In my first Star Wars review, I mentioned “many millennials are having a hard time reconciling their sense of right and wrong with what is happening in their local religious assembly – and in Christianity as a whole.” What they have experienced in a world where access to the knowledge (and misinformation) of the world is at their fingertips makes the cock-sure, simplistic answers ring hollow. As in every generation, our young people are being wounded and damaged as they seek answers they have not found from us, often looking in the wrong direction.

millenialsThat is part of what you will see as you peer into the lives of the “subjects” in the documentary series. But it does not end there. All of the millennials, to one degree or another, learn to deal with what life has thrown at them, and come out with knowledge about themselves which help them become stable adults. As Greg Wright put it in Tuesday’s interview, they come to realize “they’re not weird… they’re not alone… there’s a hope and a future.”

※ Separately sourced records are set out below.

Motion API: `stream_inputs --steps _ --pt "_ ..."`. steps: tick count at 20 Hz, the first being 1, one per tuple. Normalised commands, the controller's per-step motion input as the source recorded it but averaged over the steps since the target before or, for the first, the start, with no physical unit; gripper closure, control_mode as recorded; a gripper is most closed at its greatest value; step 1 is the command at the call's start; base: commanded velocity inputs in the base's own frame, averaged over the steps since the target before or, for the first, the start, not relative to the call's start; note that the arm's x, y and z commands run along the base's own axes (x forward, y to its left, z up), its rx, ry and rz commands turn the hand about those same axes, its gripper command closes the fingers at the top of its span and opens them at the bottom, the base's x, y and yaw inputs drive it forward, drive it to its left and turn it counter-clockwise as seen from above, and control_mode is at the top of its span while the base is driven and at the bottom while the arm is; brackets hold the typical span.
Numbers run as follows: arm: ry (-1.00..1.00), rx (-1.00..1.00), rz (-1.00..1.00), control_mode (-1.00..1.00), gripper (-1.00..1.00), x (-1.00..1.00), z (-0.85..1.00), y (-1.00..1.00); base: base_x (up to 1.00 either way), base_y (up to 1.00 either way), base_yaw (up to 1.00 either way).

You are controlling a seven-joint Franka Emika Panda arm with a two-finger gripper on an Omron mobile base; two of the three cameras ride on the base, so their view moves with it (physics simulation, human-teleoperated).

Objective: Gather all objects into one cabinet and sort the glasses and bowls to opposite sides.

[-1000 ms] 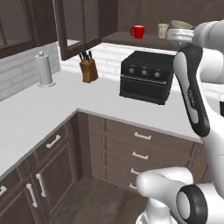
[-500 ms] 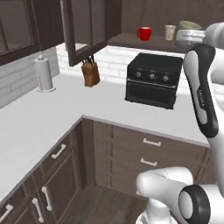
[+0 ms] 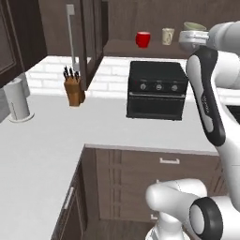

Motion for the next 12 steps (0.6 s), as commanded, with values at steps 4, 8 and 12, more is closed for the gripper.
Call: stream_inputs --steps 4,8,12 --pt "0.00 0.00 0.00 1.00 1.00 0.00 0.00 0.00 0.27 0.21 -0.13" --pt "0.00 0.00 0.00 1.00 1.00 0.00 0.00 0.00 0.44 0.00 -0.12" --pt "0.00 0.00 0.00 1.00 1.00 0.00 0.00 0.00 0.41 0.00 -0.24"
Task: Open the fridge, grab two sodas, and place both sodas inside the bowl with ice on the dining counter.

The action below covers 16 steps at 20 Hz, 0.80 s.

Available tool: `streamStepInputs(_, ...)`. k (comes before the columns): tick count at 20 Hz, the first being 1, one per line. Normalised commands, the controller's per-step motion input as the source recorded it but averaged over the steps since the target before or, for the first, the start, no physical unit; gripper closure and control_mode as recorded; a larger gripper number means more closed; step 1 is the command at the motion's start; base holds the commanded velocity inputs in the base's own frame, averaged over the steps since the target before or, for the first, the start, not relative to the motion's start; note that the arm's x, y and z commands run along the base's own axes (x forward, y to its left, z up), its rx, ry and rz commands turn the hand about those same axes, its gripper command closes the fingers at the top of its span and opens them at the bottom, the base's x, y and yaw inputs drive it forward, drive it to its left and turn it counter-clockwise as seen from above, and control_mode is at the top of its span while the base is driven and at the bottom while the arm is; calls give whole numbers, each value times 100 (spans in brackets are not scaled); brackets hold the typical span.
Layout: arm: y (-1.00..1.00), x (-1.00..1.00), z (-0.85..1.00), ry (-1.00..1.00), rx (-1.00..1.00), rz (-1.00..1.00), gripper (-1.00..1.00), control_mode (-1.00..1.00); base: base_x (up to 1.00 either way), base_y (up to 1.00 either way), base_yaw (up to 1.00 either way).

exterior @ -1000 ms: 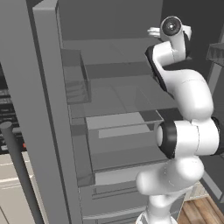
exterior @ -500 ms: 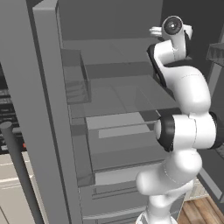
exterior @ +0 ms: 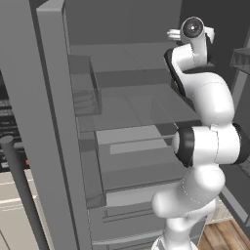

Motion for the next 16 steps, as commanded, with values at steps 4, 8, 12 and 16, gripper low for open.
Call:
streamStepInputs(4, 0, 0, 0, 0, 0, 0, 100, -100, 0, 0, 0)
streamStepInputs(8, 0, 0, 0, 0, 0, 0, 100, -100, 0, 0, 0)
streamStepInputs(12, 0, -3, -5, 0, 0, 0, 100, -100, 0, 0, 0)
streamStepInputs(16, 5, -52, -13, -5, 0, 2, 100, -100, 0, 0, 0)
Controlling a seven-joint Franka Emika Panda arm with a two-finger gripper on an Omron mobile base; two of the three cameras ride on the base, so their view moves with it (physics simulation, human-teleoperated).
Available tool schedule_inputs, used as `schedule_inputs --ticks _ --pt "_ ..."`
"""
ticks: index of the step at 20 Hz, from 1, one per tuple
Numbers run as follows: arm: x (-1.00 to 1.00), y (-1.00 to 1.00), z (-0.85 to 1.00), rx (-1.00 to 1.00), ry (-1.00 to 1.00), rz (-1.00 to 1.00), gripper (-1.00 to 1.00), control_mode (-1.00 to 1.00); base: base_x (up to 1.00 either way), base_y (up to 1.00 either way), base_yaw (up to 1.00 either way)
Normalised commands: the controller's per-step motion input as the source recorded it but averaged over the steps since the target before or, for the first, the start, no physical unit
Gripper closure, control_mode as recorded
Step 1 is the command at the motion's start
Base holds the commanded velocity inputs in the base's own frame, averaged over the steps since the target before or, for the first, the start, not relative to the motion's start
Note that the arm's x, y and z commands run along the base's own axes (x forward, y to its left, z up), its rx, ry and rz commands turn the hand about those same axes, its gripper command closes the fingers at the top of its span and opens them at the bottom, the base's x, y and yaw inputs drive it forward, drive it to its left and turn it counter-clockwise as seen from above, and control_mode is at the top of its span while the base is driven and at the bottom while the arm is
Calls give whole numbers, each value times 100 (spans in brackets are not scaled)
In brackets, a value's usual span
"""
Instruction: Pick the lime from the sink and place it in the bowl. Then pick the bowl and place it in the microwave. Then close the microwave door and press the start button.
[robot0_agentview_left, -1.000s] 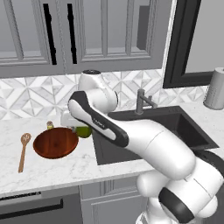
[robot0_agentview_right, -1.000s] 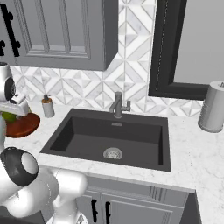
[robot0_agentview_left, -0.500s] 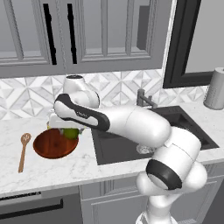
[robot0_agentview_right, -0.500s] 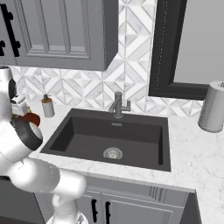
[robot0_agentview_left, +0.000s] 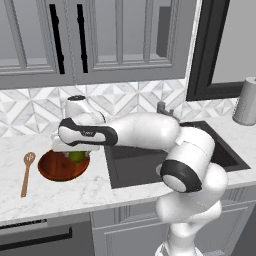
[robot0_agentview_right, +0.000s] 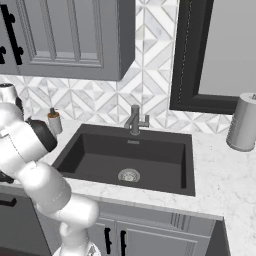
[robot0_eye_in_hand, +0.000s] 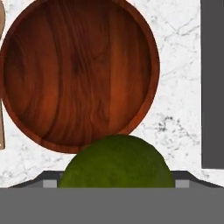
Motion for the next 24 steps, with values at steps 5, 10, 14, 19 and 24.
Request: schedule_inputs --ticks 5,10,14,19,24 --pt "23 15 -33 0 0 0 100 -100 0 0 0" --pt "27 23 -29 0 0 0 100 -100 0 0 0" --pt "23 23 -31 0 0 0 100 -100 0 0 0" --pt "26 14 -35 -3 0 -1 100 -100 0 0 0" --pt "26 13 -38 -5 0 -1 -100 -100 0 0 0"
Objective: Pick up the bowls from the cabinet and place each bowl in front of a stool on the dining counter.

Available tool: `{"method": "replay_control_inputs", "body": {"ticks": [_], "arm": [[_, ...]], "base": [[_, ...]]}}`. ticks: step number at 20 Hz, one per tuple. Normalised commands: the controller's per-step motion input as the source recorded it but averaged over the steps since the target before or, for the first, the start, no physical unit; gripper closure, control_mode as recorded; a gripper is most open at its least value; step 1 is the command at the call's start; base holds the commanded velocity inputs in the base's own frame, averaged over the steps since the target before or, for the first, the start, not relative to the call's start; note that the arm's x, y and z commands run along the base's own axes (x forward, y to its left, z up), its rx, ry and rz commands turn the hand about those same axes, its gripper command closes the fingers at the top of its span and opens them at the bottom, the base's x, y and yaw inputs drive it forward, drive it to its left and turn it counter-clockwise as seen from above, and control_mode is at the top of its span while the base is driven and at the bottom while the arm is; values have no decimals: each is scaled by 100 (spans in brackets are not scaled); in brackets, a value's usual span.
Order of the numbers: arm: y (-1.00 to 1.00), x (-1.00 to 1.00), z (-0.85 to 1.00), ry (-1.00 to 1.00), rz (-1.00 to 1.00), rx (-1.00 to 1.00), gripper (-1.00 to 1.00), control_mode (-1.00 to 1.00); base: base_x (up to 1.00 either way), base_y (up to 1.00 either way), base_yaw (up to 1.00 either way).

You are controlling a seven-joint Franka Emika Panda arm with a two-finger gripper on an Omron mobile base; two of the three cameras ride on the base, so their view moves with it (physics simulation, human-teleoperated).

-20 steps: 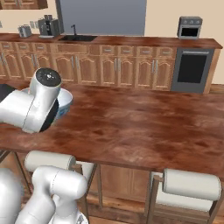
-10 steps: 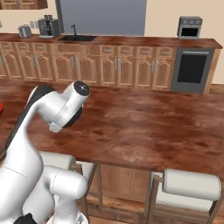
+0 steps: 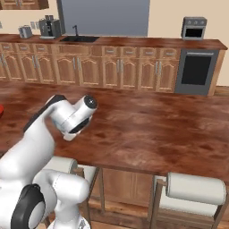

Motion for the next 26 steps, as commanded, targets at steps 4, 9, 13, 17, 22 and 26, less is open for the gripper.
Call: {"method": "replay_control_inputs", "body": {"ticks": [4, 9, 13, 17, 22, 26], "arm": [[14, 38, -75, 0, 0, -7, 100, -100], [15, 10, -59, -3, 6, -1, 100, -100], [8, 6, -28, -9, 6, 0, 100, -100], [1, 23, -3, -6, 0, 0, 100, -100], [2, 26, 0, 0, 0, 0, -100, -100], [1, 12, 0, 1, 0, 0, -100, -100]], "base": [[0, 0, 0], [0, 0, 0], [0, 0, 0], [0, 0, 0], [0, 0, 0], [0, 0, 0]]}}
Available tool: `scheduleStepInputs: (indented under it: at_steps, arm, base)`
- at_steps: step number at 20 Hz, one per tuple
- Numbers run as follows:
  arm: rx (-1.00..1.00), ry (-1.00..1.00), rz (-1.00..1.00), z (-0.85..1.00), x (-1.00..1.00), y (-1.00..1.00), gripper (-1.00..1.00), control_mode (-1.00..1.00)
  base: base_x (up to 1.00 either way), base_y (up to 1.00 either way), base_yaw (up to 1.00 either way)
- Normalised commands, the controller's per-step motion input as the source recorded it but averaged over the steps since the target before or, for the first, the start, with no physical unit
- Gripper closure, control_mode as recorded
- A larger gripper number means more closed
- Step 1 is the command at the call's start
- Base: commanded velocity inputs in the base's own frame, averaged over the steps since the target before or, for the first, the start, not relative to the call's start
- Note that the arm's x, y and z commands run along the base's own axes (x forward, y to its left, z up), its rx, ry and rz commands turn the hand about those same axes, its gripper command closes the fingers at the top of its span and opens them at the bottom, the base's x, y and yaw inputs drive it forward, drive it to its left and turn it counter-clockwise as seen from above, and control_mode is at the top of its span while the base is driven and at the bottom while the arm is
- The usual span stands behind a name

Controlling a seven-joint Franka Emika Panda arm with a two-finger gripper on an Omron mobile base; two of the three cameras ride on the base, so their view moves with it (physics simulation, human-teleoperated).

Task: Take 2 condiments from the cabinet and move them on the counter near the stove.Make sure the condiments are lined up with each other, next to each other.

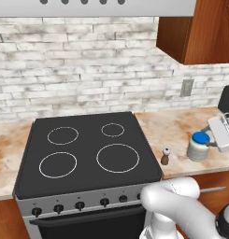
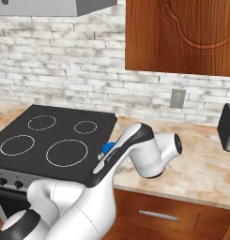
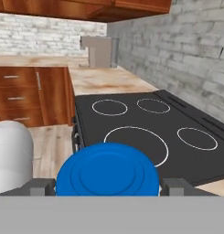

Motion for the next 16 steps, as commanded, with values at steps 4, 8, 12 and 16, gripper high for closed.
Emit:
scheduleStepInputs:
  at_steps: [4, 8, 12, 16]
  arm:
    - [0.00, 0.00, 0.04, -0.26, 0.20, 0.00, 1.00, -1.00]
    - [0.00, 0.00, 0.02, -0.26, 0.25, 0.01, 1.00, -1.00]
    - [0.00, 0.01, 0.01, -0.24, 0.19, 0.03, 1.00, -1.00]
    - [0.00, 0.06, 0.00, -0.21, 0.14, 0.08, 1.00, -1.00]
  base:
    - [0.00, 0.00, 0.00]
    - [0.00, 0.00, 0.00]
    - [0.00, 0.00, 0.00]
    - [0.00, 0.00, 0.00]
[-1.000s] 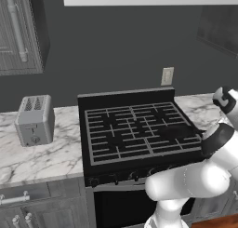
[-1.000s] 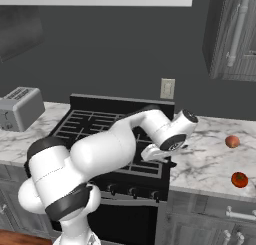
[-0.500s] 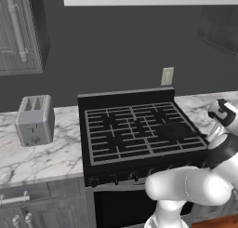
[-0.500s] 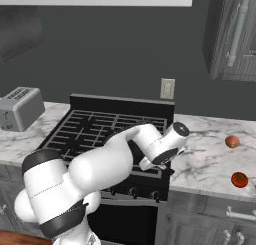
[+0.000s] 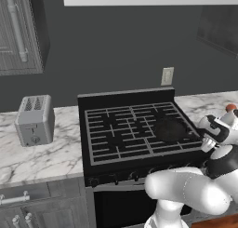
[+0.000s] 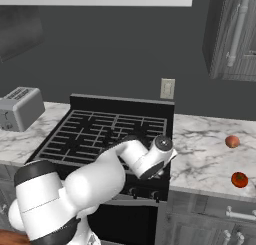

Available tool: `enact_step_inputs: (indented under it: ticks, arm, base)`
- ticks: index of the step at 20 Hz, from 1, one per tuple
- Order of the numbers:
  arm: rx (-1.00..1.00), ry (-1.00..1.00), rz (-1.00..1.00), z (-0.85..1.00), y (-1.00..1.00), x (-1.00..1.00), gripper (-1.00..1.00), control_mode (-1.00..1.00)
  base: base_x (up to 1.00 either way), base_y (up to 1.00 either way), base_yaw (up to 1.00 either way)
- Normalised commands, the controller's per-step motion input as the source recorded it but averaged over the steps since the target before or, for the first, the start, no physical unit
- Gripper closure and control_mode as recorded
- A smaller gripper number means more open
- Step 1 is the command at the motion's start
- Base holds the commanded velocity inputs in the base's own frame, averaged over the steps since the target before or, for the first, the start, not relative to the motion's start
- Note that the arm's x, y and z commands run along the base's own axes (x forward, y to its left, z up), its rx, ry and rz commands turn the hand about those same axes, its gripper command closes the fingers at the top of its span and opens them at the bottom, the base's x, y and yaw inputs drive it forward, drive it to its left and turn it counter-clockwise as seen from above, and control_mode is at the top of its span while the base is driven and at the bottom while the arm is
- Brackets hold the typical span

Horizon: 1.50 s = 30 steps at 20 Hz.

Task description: Place the pan on the front right burner on the stove. Then place the tomato and the onion in the pan and turn on the front right burner.

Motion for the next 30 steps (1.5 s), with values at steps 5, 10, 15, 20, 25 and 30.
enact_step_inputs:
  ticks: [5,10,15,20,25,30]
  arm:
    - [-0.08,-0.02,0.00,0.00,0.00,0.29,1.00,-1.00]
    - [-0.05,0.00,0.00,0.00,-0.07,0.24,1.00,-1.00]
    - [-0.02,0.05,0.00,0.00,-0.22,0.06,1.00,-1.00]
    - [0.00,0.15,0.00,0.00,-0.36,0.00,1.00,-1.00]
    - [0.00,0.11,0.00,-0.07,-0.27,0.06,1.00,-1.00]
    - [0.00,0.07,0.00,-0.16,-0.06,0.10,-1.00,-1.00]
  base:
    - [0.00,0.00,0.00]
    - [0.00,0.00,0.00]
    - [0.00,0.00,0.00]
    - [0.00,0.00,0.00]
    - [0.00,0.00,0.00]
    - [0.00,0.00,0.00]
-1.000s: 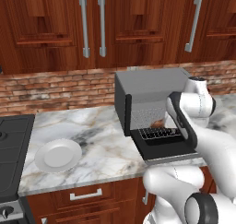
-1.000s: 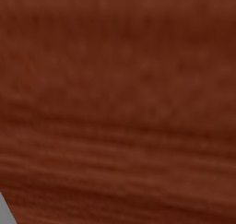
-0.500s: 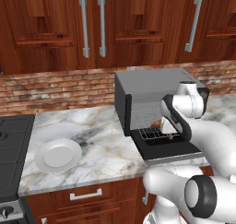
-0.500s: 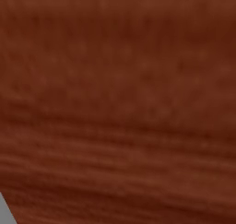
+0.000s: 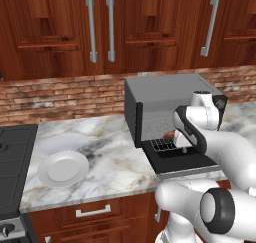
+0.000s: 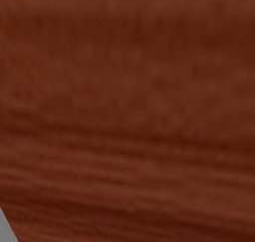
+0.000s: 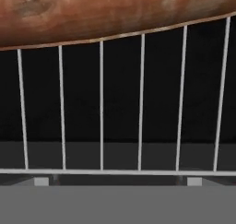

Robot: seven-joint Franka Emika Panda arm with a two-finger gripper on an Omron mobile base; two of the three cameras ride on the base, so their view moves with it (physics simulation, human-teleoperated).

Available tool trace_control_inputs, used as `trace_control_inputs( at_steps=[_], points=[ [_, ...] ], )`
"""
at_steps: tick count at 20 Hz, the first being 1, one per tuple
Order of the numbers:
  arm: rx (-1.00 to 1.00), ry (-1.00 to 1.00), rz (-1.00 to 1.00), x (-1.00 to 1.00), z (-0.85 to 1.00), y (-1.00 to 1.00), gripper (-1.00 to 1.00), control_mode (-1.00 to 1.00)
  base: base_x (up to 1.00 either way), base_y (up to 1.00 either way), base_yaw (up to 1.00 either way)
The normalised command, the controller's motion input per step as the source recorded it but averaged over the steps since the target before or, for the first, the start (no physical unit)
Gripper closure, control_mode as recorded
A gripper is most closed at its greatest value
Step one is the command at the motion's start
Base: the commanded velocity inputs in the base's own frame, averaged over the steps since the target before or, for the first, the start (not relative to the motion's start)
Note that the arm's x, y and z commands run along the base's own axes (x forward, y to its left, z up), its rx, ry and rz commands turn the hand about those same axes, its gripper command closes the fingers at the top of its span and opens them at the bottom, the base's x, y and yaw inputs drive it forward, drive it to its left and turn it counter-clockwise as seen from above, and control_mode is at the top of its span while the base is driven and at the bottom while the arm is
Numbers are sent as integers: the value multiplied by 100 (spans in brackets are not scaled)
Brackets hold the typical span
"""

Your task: Pull the toaster oven rack outwards. Pick up the baguette from the plate and place it on the toaster oven rack. Close the toaster oven door fully and set the temperature to the lowest setting.

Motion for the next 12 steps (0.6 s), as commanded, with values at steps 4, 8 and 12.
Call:
trace_control_inputs(
  at_steps=[4,8,12],
  points=[
    [0,-10,4,19,-5,-4,-100,-100,0,0,0],
    [0,-8,3,29,-2,-6,-100,-100,0,0,0],
    [0,-5,2,30,-2,-6,-100,-100,0,0,0]
  ],
)
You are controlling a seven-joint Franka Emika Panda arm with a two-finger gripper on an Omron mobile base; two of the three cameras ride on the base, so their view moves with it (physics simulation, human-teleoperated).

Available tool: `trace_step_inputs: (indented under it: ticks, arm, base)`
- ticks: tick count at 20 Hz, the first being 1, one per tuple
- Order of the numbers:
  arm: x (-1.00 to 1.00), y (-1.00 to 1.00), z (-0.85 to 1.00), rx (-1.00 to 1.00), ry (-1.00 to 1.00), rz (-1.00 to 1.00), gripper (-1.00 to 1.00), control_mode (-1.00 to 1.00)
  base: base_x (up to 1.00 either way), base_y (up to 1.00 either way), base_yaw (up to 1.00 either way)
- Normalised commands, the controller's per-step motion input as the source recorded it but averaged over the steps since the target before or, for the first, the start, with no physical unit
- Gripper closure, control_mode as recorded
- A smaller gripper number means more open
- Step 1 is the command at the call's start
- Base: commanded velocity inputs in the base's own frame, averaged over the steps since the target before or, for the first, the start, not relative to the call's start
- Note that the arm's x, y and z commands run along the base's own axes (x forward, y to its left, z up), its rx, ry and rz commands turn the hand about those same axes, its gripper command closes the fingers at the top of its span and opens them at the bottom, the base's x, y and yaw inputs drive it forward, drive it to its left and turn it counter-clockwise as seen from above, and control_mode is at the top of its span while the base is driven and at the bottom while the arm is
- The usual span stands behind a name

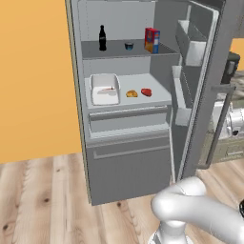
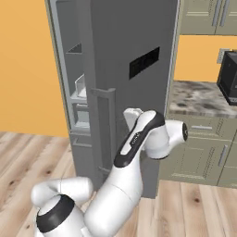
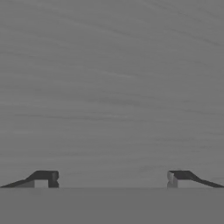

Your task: Place the tupperware on the second highest shelf of the fridge. Make space for the tupperware among the existing items by rearranging them on the shelves if needed. Close the fridge door when finished.

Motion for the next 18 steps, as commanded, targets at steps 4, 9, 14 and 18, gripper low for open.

Millennials are the future. If there is any hope for the decades to come, it will be found in them as they put their unique stamp on the world, rejecting what they find objectionable, and creating new traditions and standards (for better or worse) as they see fit. I hope you will keep that in mind as you watch. It will not be pleasant to see some of the things this generation is going through, and it is easy to view them with a critical eye, as our parent’s generation did with us. What they need is people who genuinely care about them. I can’t say it any better than Greg already did in his interview:

“While we’re worrying about digging in or casting stones, the kids right next to us are dying on the vine—and what they need is an ear that listens and a heart that feels. And a lot of patience and prayer.”

If we watch with open hearts, Millennials can help us view the first generation of this century with a new appreciation for what they are going through, and maybe help us glimpse a bit of the potential they have to change the world for the better.